The workgroup is grateful to all the companies and individuals that supplied data to the IWGT questionnaire on ‘unique’ in vivo positives or supplied data and analyses from their Institutes. Apart from some of the authors of this paper and their Institutes, these include: Todd Bunch (ex Pharmacia); Sheila Galloway (Merck); Mike Garriott (Eli Lilly); Elmar Gocke (Hoffmann-La Roche); Warren Ku (Pfizer); Jim MacGregor (Toxicology Consulting Services) and Veronique Thybaud (sanofi-aventis).

Appendix A. IWGT questionnaire: examples of ‘unique’ in vivo positives

  1. Do you have data on unequivocal in vivo genotoxic agents, where all standard in vitro tests are negative? If so, please proceed to the next questions.

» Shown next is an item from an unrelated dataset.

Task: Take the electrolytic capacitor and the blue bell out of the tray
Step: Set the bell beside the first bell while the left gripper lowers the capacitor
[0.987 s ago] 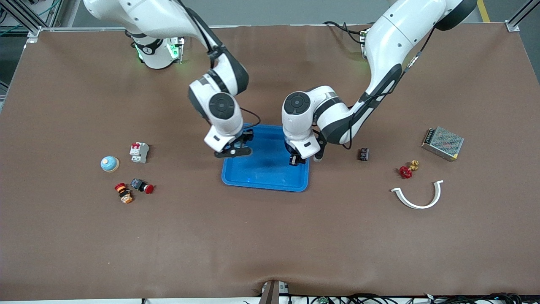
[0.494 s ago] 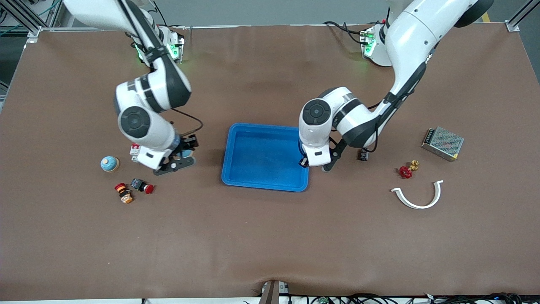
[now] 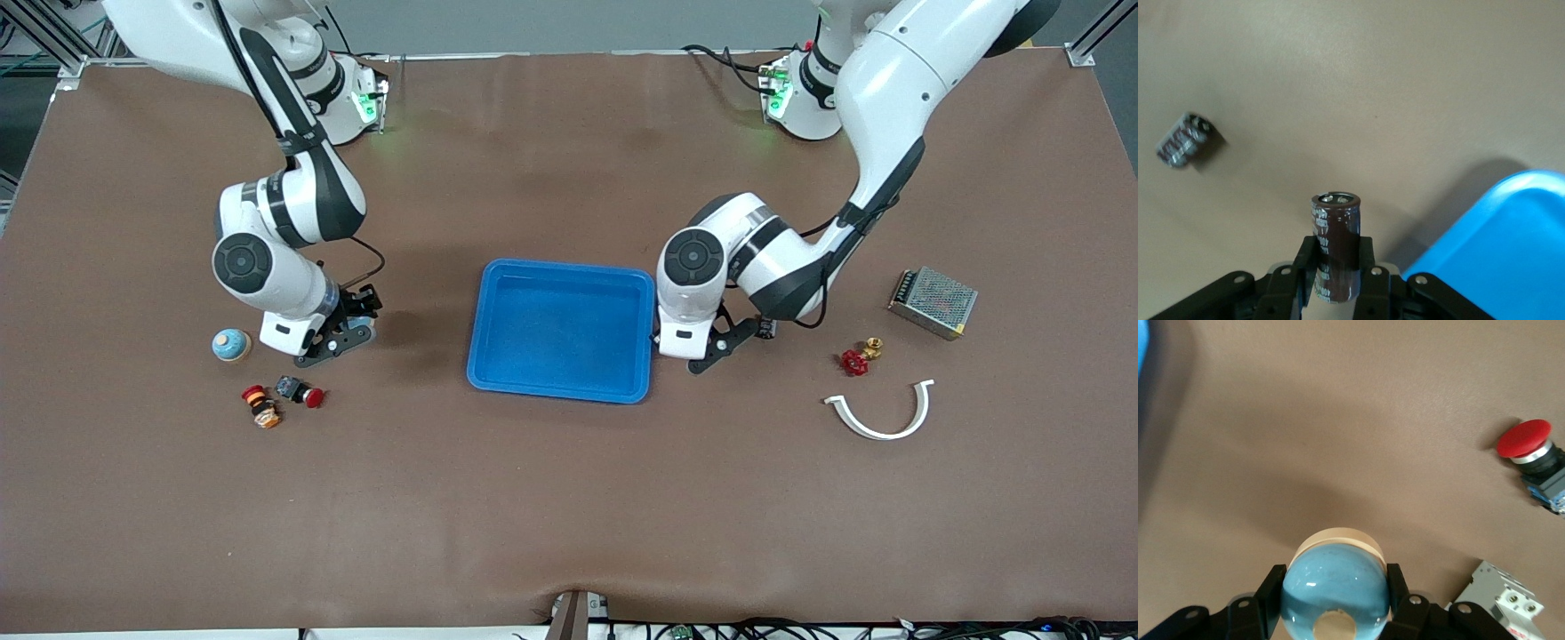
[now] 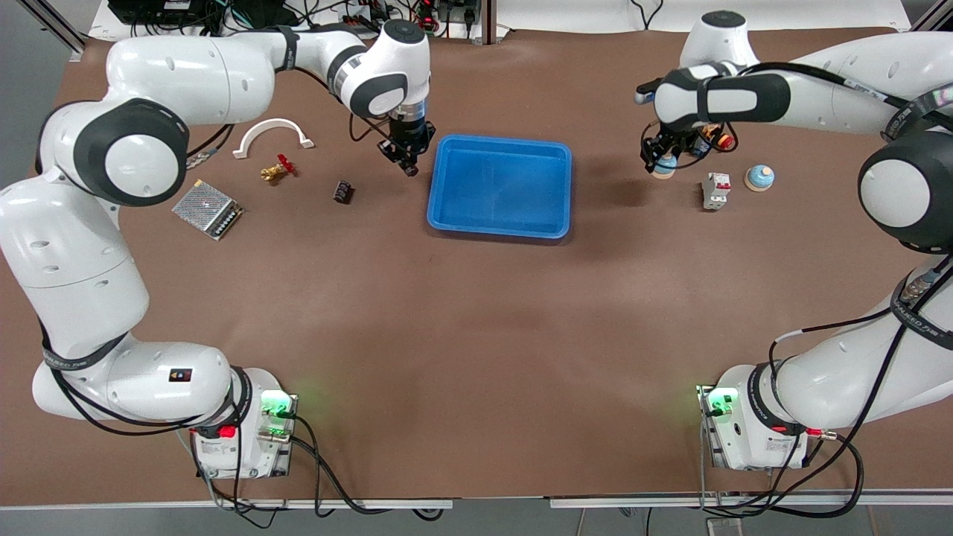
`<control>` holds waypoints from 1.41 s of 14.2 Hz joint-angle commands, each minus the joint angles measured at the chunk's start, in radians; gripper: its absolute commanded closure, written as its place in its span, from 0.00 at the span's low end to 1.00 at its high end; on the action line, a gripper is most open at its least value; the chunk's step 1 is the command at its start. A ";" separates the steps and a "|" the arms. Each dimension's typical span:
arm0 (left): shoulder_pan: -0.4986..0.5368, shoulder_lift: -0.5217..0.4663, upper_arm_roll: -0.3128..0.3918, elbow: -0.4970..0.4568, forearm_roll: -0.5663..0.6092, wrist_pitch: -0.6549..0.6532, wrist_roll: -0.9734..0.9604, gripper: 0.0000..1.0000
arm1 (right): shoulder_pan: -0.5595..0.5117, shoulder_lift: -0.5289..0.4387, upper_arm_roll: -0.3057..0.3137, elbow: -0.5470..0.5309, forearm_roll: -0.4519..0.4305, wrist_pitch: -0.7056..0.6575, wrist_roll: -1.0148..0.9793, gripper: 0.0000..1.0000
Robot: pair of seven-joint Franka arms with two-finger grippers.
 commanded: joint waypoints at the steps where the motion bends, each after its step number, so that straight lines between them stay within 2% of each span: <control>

  2. Please give details of:
    1. Chemical structure (if not confidential);
    2. Relevant mode of action if known, e.g., topoisomerase inhibitor; spindle poison; alkylating agent, etc.
  3. Please list in vitro tests used in primary screening for each chosen compound.

  4. Please submit summary test data for primary in vitro tests, i.e., test concentrations; mean plate counts for each strain (Ames test); mean Tk mutant frequencies and RTG scores for each concentration and time point (mouse lymphoma assay); mean aberration counts and mitotic index scores (chromosome aberration assays) for each concentration and time point, etc.

  5. Please submit summary test data for primary positive in vivo tests, e.g., PCE/NCE ratios and mean micronucleated PCE counts for each time point and dose (in vivo micronucleus test), etc.

  6. If further testing was carried out to explore differences between in vitro and in vivo test results, e.g., qualitative and quantitative comparisons of metabolites in vitro and in vivo, please give summary details and outcome of test.

  7. If further testing was carried out in vitro, e.g., variations in composition and/or nature of the metabolic activation system; tests on isolated metabolites; use of different test systems, etc., please provide details and summary data as above.